Instructions to follow -> A verbatim restatement of the data, free of pictures, is what you should output.

Given information ->
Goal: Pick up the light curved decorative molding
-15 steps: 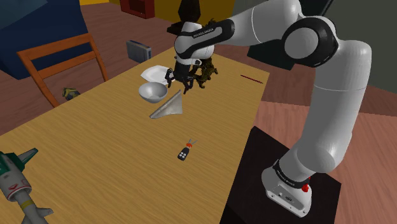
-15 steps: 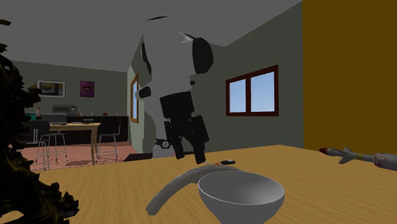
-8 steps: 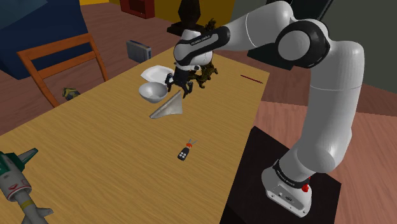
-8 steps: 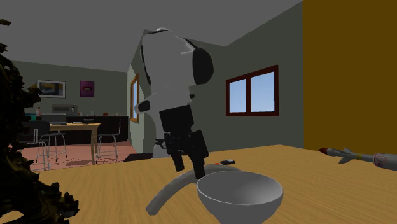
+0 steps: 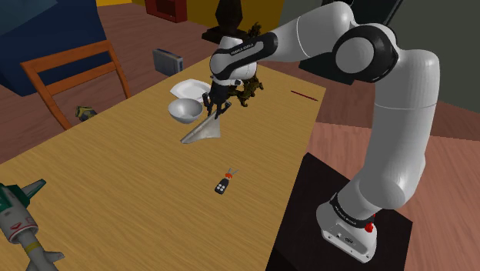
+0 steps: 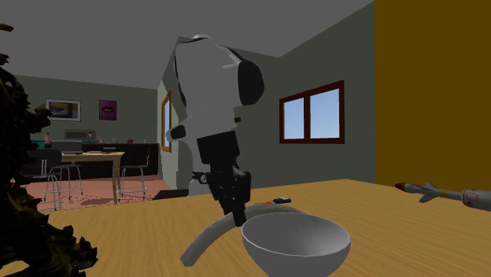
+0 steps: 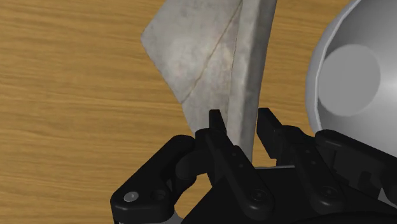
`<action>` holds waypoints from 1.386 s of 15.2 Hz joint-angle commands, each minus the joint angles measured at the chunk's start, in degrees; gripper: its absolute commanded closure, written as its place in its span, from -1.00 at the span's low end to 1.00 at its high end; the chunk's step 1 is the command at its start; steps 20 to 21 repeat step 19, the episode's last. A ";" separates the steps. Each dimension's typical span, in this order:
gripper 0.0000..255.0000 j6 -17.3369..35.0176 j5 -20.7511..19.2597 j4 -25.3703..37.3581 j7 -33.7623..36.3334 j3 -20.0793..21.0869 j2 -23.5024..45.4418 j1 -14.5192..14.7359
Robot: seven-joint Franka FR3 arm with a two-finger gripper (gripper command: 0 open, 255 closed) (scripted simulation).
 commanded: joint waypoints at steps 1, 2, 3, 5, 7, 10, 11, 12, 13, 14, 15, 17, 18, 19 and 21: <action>1.00 -0.04 -0.01 -0.13 -0.04 -0.02 0.11 -0.03; 1.00 0.03 -0.01 -0.28 0.11 0.02 -0.01 0.08; 1.00 -0.54 -0.04 -0.14 0.24 0.00 -0.45 0.07; 1.00 -1.70 -0.12 0.17 0.50 -0.01 -1.31 0.04; 1.00 -2.88 -0.20 0.57 0.76 -0.03 -2.12 0.02; 1.00 -4.68 -0.32 1.25 1.15 -0.05 -3.28 -0.02; 1.00 -5.29 -0.35 1.50 1.28 -0.06 -3.65 -0.04; 1.00 -5.90 -0.39 1.76 1.41 -0.06 -4.01 -0.05; 1.00 -6.52 -0.43 2.04 1.55 -0.07 -4.36 -0.06; 1.00 -7.13 -0.47 2.31 1.68 -0.08 -4.71 -0.08; 1.00 -7.76 -0.51 2.63 1.81 -0.08 -5.03 -0.09; 1.00 -9.02 -0.58 3.28 2.07 -0.10 -5.66 -0.12; 1.00 -9.11 -0.59 3.32 2.09 -0.10 -5.72 -0.12; 1.00 -9.11 -0.59 3.33 2.09 -0.10 -5.71 -0.12; 1.00 -9.11 -0.59 3.33 2.09 -0.10 -5.71 -0.12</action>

Task output ->
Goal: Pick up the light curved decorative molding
-15 steps: 
-15 steps: 
-8 steps: 
-8 steps: 
+0 steps: 
+0 steps: 
+0 steps: 
`<action>` holds waypoints from 1.386 s of 15.2 Hz joint-angle commands, each minus the joint angles measured at the chunk's start, in degrees; gripper: its absolute commanded closure, written as its place in its span, from -1.00 at the span's low end to 1.00 at its high end; the chunk's step 1 is the command at its start; steps 20 to 21 repeat step 19, the episode's last. A ";" separates the steps. Each dimension's typical span, in this order:
gripper 0.0000..255.0000 j6 -17.3369..35.0176 j5 -20.7511..19.2597 j4 -25.3703..37.3581 j7 -33.7623..36.3334 j3 -20.0793..21.0869 j2 -23.5024..45.4418 j1 -14.5192..14.7359
Robot: seven-joint Franka FR3 arm with a two-finger gripper (gripper command: 0 open, 255 closed) (scripted simulation).
 commanded: joint waypoints at steps 1, 2, 3, 5, 7, 10, 11, 12, 13, 14, 15, 17, 18, 19 and 21: <action>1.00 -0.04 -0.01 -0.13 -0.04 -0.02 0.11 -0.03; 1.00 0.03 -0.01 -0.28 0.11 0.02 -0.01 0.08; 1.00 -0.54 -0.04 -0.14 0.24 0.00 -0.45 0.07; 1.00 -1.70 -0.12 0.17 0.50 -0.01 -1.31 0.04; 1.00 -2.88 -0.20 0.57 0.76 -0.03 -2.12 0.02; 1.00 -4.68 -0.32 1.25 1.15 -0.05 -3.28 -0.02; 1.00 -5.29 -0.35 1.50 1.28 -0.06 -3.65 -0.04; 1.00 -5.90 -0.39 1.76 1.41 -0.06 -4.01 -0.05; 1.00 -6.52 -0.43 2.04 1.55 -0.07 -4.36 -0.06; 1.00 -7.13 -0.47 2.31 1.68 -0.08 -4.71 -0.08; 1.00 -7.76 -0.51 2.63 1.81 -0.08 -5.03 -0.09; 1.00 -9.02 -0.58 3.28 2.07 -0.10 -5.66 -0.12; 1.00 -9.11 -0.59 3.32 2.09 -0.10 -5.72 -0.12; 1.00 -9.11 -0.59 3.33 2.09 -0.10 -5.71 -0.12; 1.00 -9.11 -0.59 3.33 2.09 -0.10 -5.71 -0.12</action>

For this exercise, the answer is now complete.